Type the listing below out again exactly. No images.

*** Block opens ***

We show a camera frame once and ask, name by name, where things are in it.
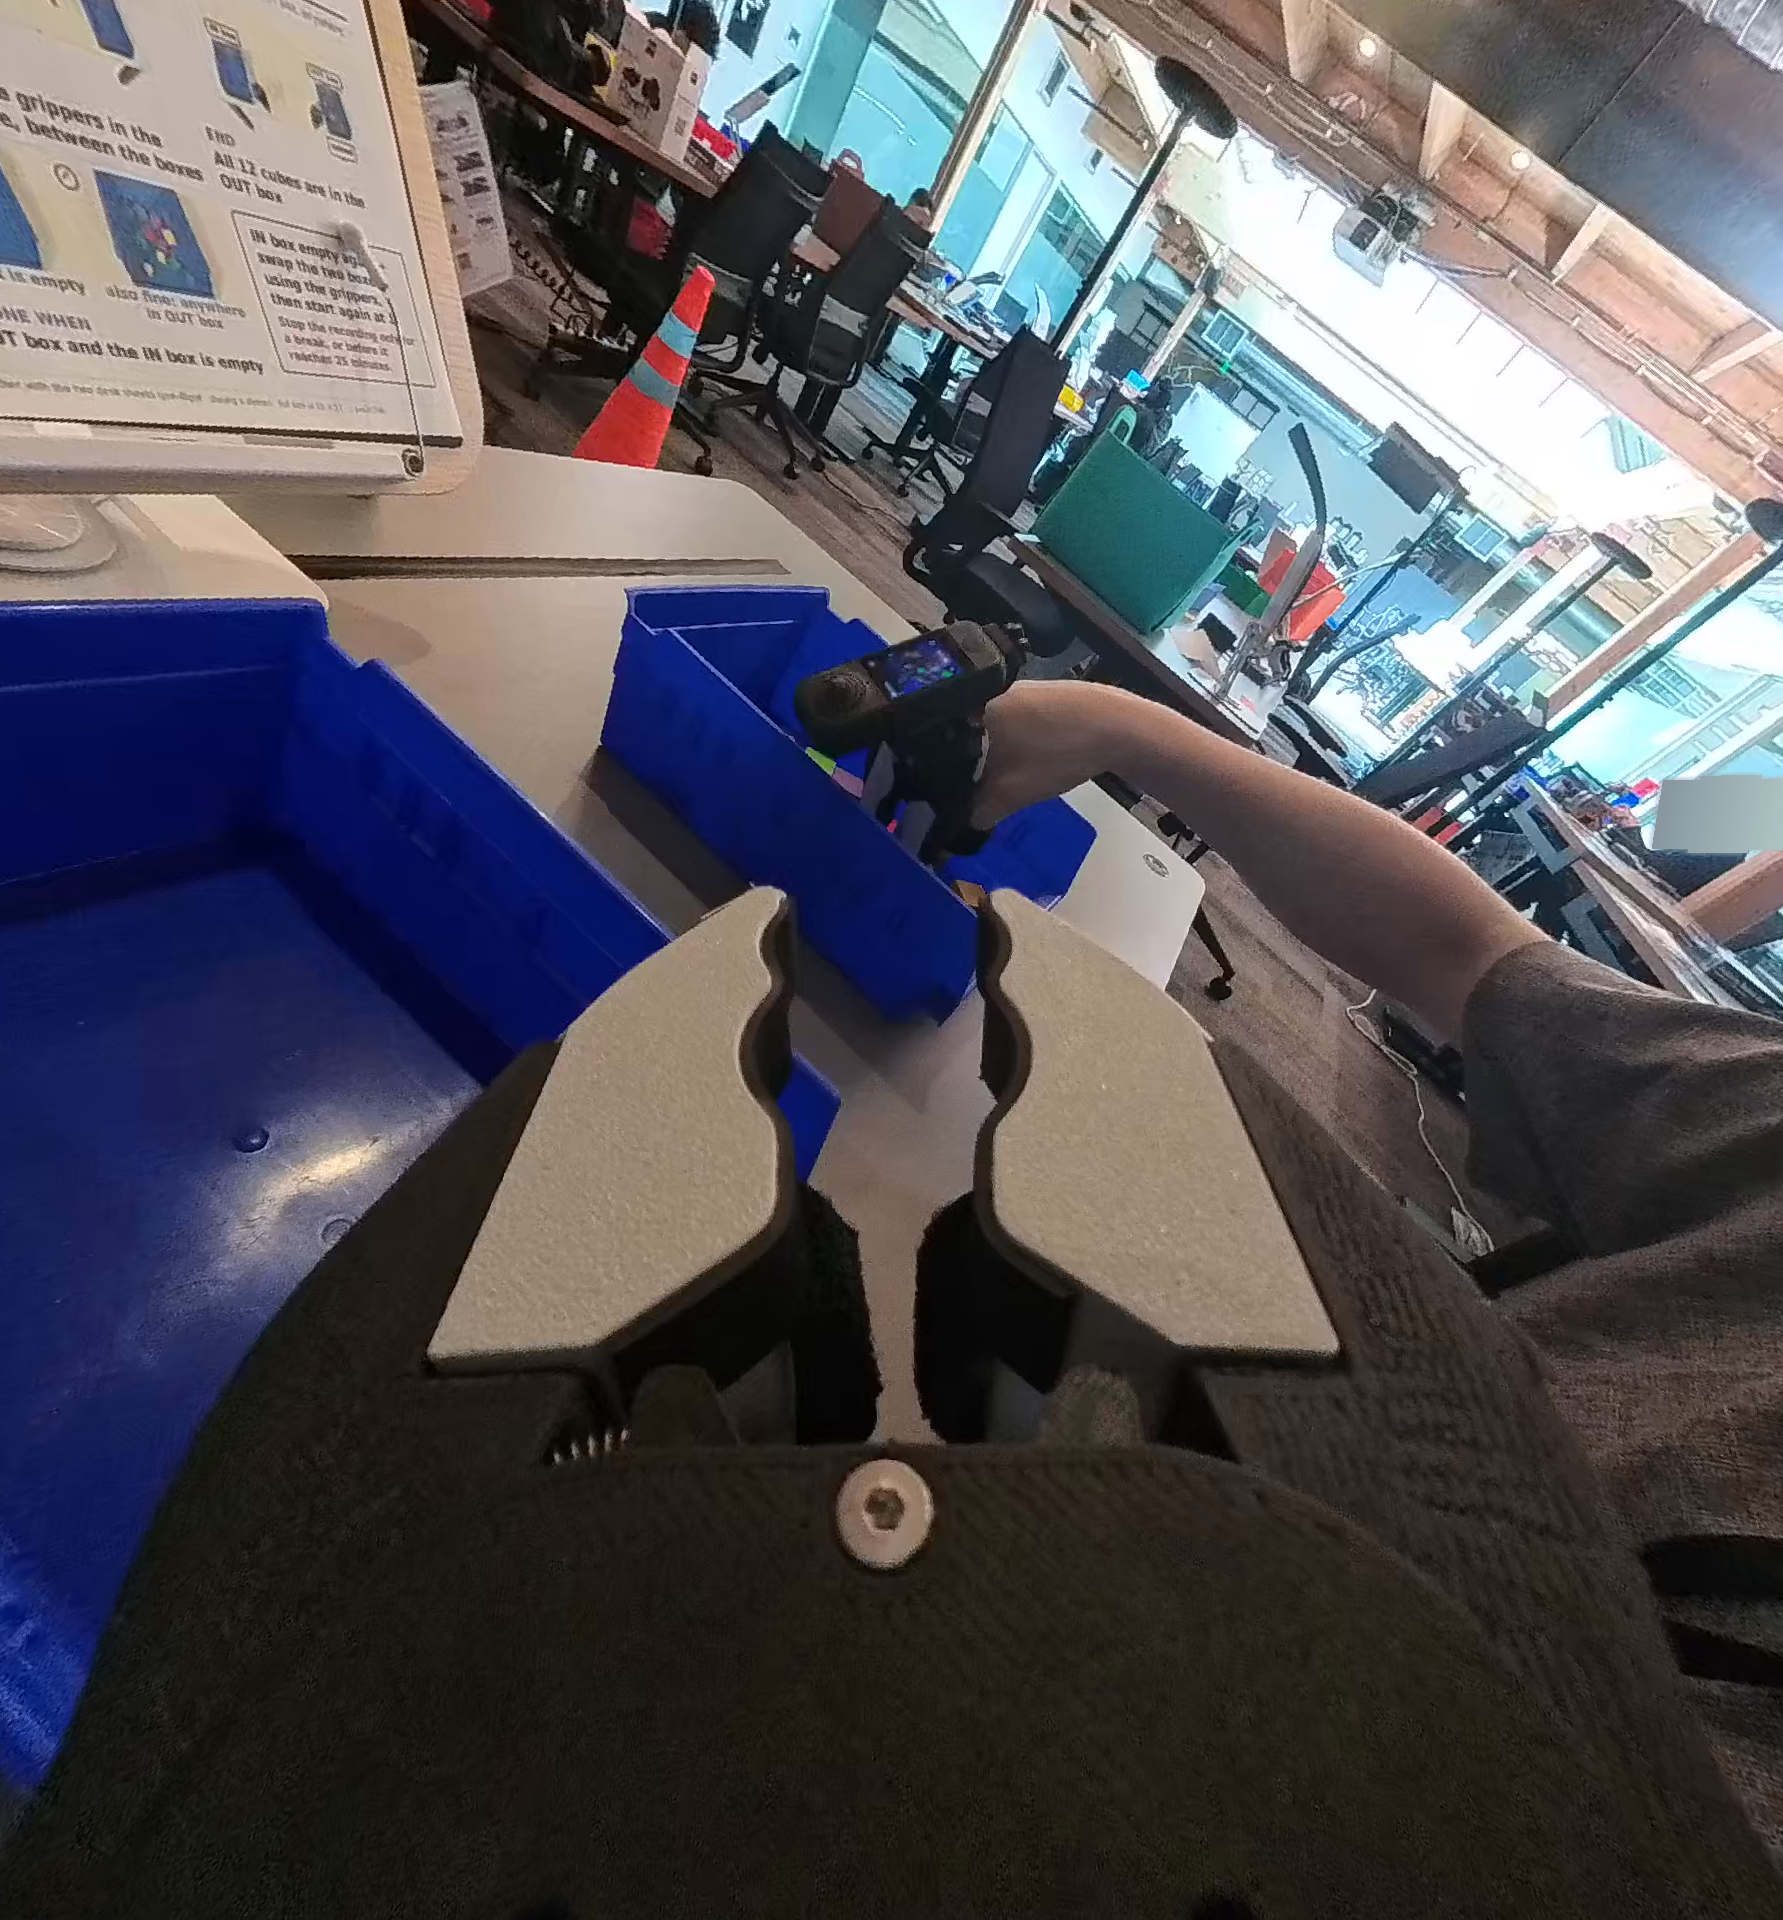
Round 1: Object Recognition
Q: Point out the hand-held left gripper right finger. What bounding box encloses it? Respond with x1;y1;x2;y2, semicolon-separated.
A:
913;892;1344;1449

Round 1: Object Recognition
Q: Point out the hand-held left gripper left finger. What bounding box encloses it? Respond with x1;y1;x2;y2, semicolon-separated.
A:
426;889;880;1449

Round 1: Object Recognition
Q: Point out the blue plastic bin with cubes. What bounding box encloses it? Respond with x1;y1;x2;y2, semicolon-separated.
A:
0;601;840;1788

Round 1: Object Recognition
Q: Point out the person's right forearm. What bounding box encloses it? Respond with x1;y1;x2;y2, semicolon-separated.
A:
1070;691;1545;1037

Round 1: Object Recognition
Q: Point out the person's right hand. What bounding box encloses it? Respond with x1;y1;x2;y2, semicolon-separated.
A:
974;682;1121;830

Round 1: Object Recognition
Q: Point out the black office chair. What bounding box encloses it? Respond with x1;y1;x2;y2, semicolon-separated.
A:
902;328;1075;662

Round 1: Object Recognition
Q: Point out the green mat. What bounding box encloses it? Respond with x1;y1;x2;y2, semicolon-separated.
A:
1033;434;1238;633

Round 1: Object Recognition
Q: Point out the orange traffic cone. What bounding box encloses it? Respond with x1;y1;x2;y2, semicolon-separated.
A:
573;261;719;470

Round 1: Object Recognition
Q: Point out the black floor lamp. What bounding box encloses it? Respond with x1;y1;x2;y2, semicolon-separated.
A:
1053;58;1242;350

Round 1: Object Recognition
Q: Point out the instruction sheet on wooden board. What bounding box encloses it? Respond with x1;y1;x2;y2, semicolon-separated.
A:
0;0;485;497

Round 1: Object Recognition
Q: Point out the white cardboard box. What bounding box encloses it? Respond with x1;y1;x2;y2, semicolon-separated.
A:
597;7;712;160

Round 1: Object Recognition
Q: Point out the printed paper sheet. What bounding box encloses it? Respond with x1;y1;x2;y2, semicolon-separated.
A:
417;82;516;299

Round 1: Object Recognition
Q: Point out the white clip bar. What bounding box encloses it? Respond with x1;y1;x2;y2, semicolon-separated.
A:
0;423;431;497

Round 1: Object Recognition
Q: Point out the white floor cable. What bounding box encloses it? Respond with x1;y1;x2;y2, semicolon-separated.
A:
1345;987;1496;1254

*** Block closes ***

RESPONSE TO THE TASK:
We show a camera frame once and ask, name by name, where things are in it.
Round 1: Object Recognition
Q: Point out the hand-held left gripper right finger. What bounding box encloses it? Respond with x1;y1;x2;y2, semicolon-separated.
A:
913;892;1344;1449

Round 1: Object Recognition
Q: Point out the hand-held left gripper left finger. What bounding box encloses it? Respond with x1;y1;x2;y2, semicolon-separated.
A:
426;889;880;1449

Round 1: Object Recognition
Q: Point out the blue plastic bin with cubes. What bounding box encloses it? Respond with x1;y1;x2;y2, semicolon-separated.
A:
0;601;840;1788

Round 1: Object Recognition
Q: Point out the person's right forearm. What bounding box encloses it? Respond with x1;y1;x2;y2, semicolon-separated.
A:
1070;691;1545;1037

Round 1: Object Recognition
Q: Point out the person's right hand. What bounding box encloses it? Respond with x1;y1;x2;y2, semicolon-separated.
A:
974;682;1121;830

Round 1: Object Recognition
Q: Point out the black office chair. What bounding box encloses it? Respond with x1;y1;x2;y2, semicolon-separated.
A:
902;328;1075;662

Round 1: Object Recognition
Q: Point out the green mat. What bounding box encloses it? Respond with x1;y1;x2;y2, semicolon-separated.
A:
1033;434;1238;633

Round 1: Object Recognition
Q: Point out the orange traffic cone. What bounding box encloses it? Respond with x1;y1;x2;y2, semicolon-separated.
A:
573;261;719;470

Round 1: Object Recognition
Q: Point out the black floor lamp. What bounding box encloses it? Respond with x1;y1;x2;y2, semicolon-separated.
A:
1053;58;1242;350

Round 1: Object Recognition
Q: Point out the instruction sheet on wooden board. What bounding box encloses it? Respond with x1;y1;x2;y2, semicolon-separated.
A:
0;0;485;497

Round 1: Object Recognition
Q: Point out the white cardboard box. What bounding box encloses it? Respond with x1;y1;x2;y2, semicolon-separated.
A:
597;7;712;160

Round 1: Object Recognition
Q: Point out the printed paper sheet. What bounding box encloses it? Respond with x1;y1;x2;y2, semicolon-separated.
A:
417;82;516;299

Round 1: Object Recognition
Q: Point out the white clip bar. What bounding box encloses it? Respond with x1;y1;x2;y2, semicolon-separated.
A:
0;423;431;497

Round 1: Object Recognition
Q: Point out the white floor cable. What bounding box encloses it? Respond with x1;y1;x2;y2, semicolon-separated.
A:
1345;987;1496;1254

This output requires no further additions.